The artillerymen grinned in pleasure at their general's words and hurried off to make sure his orders were carried out. Ghazeleh refocused the settings on his binox, zooming in past the artillery bombardment still raining down on the Nort positions and instead looking beyond towards the darkness behind the Nort positions. He could see the dim glow of it just over the edge of the horizon, highlighted intermittently by the flashes of artillery duels probably just as fearsome as this one. The darkness of the sky above it was broken by flickering lines of light from anti-aircraft and rocket batteries.

It was Nordstadt, the glow of the battles going on there clearly visible to the naked eye, and it was only fifty kilometres away.
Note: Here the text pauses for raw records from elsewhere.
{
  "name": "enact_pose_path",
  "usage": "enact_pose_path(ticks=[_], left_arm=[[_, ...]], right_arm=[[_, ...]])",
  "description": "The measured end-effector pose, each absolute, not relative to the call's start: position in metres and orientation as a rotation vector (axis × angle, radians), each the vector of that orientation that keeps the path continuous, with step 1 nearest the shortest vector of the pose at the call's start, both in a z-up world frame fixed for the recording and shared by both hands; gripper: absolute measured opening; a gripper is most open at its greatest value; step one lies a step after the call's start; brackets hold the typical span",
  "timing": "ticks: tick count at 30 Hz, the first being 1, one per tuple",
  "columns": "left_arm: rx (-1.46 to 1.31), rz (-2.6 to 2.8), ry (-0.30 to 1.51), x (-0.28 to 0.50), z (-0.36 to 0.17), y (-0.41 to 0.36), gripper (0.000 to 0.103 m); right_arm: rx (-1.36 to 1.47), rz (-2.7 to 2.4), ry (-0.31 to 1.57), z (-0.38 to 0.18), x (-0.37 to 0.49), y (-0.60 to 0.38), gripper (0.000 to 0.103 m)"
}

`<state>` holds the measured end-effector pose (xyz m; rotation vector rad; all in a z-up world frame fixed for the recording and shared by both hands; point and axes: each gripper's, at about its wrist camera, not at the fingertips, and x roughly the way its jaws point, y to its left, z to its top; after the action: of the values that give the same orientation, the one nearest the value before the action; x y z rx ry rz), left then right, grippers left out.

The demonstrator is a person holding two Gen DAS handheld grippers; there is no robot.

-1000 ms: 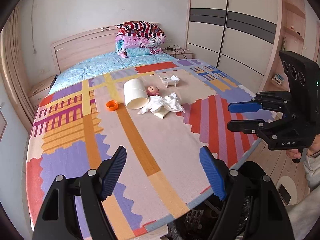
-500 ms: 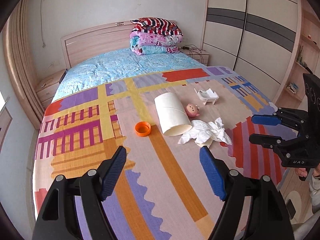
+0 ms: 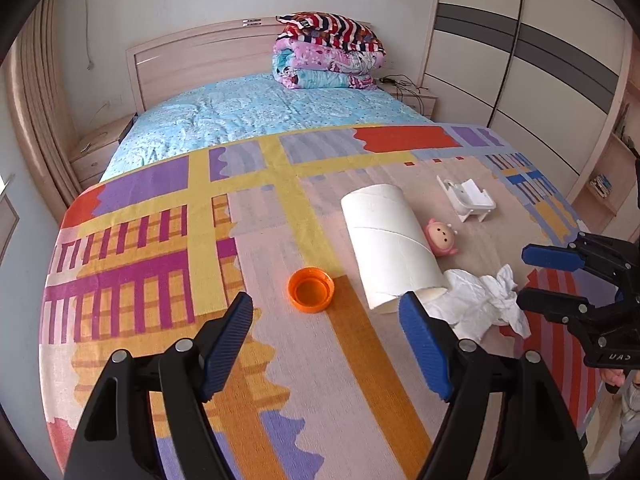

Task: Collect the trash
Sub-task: 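Grasp the orange lid with the left tool while right tool grasps the tissues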

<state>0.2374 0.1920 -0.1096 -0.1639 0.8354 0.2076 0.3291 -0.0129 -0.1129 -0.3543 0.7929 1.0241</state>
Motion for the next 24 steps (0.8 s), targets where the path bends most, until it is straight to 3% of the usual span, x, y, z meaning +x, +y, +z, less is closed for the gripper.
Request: enact_pose_path(ticks=[9, 10, 11, 12, 13, 15, 24], left_arm=[[-0.204, 0.219, 0.853, 0.256, -0.128, 0.203, 0.072], [-0.204, 0.217, 0.854, 0.258, -0.129, 0.204, 0.067], [-0.197, 0.218, 0.865, 0.261, -0.132, 0.203, 0.060], [-0.187, 0.219, 0.885, 0.264, -0.135, 0.203, 0.045], [-0.170, 0.232, 0.884, 0.265, -0.135, 0.202, 0.038], [-0.161, 0.246, 0.890, 0.266, -0.136, 0.204, 0.029], [-0.171, 0.248, 0.845, 0.246, -0.119, 0.199, 0.029]], right_arm=[[-0.350, 1.020, 0.832, -0.128, 0.330, -0.007, 0.047], [-0.356, 1.020, 0.829, -0.129, 0.329, -0.006, 0.046], [-0.359, 1.021, 0.829, -0.129, 0.329, -0.006, 0.039], [-0.360, 1.020, 0.831, -0.129, 0.328, -0.006, 0.030], [-0.355, 1.024, 0.829, -0.129, 0.327, -0.005, 0.027], [-0.363, 1.027, 0.821, -0.128, 0.323, -0.005, 0.016], [-0.355, 1.017, 0.782, -0.113, 0.317, -0.012, 0.011]])
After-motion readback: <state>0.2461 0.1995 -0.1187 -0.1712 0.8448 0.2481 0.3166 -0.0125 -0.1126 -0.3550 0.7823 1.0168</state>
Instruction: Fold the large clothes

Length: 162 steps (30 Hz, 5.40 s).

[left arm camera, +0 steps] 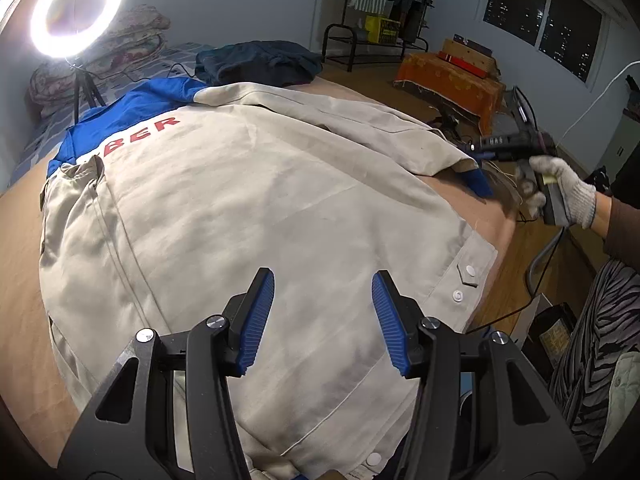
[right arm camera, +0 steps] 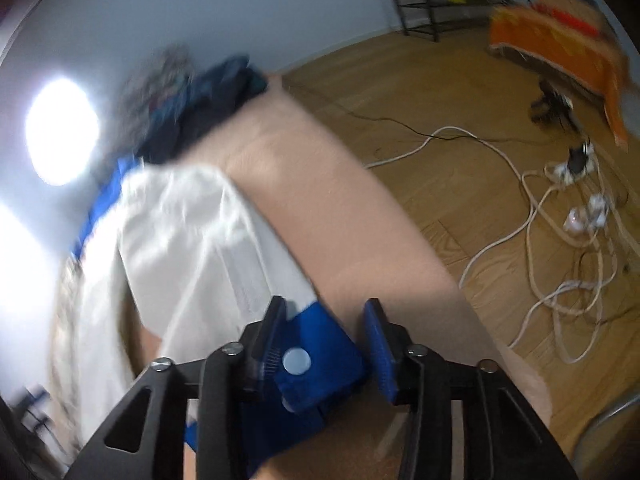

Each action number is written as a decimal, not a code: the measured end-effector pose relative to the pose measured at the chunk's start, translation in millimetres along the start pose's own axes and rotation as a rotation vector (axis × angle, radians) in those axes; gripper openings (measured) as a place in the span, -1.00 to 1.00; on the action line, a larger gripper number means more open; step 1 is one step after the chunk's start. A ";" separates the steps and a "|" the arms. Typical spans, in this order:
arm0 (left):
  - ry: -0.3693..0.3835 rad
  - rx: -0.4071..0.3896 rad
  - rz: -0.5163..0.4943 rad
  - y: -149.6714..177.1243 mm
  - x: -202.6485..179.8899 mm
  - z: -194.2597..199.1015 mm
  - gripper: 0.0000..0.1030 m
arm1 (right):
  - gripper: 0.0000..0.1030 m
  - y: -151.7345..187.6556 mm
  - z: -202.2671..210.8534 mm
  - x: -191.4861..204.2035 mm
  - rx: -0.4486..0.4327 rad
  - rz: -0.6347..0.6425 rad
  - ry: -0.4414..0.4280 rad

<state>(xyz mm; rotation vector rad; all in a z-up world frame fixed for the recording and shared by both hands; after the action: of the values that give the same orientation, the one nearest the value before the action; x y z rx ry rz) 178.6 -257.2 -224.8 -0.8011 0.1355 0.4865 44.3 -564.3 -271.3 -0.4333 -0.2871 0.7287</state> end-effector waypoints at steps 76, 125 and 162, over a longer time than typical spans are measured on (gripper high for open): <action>0.247 0.137 0.463 22.3 -5.2 -71.5 -0.97 | -1.00 125.6 59.5 166.1 0.251 0.391 -0.464; 0.092 0.166 0.368 24.4 7.2 -28.9 -0.98 | 0.52 -130.9 -106.2 308.1 0.190 -0.152 -0.902; 0.291 0.117 0.631 3.7 8.3 -68.6 0.03 | -0.11 -80.3 -30.5 231.9 0.079 0.226 -0.332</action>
<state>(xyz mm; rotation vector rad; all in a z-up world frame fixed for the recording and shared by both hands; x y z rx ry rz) 188.7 -301.1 -277.3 -0.7019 0.6945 0.9437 268.2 -465.3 -235.9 -0.2702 -0.5249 1.0322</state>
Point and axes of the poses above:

He lowered the binox and mumbled a silent prayer to himself. If he couldn't do anything to help the poor bastards trapped there, he prayed to the merciful god of his desert nomad ancestors that there was still someone else out there who could.

SEVEN

 

He didn't have a name - not really. His designation, the serial code that marked him as just another piece of military hardware and was branded even into his cellular structure, was Bio-Subject GI 3627218/R2. That had been his given name even before he had emerged as an infant clone from the gene genies' flesh tanks. It had been the only name he had been allowed to answer to in those first formative years in the testing labs and barrack levels of Milli-com where he and his clone-brothers began the process of being forged into living weapons.

And it was there, formed up into four-man fire teams under the watchful supervision of overseers who were part military training instructors and part prison guards, that he and his clone-brothers began to give themselves names of their own.

As clones, they were supposed to be indistinguishable from each other. Physically, that remained true. They all had the same weirdly unnatural blue skin tone that was a factor of the natural immunity their genetically-enhanced systems equipped them with to combat the toxic environmental conditions they would encounter on Nu Earth. They all had the same, harsh war-mask facial features and they all had the same blank, pupil-less eyes that allowed them to see through dense banks of chem-mist and which so unnerved many of the ordinary human personnel they came into contact with during their years of training.

It was psychologically, however, that they differed from each other.

It was a development their creators hadn't foreseen, but in training it quickly became apparent that no two of their creations were as exactly alike as had been expected. Some showed distinct personality quirks while others showed a marked aptitude for certain specialist skills and abilities.

Their overseers picked up on this and to amuse themselves, started assigning pet names to some of their charges in the same way hunters would give names to particular favourites amongst a pack of hunting dogs. The Genetic Infantrymen, with an attitude of perverse pride, claimed these joke names for themselves, turning the insult against their custodians.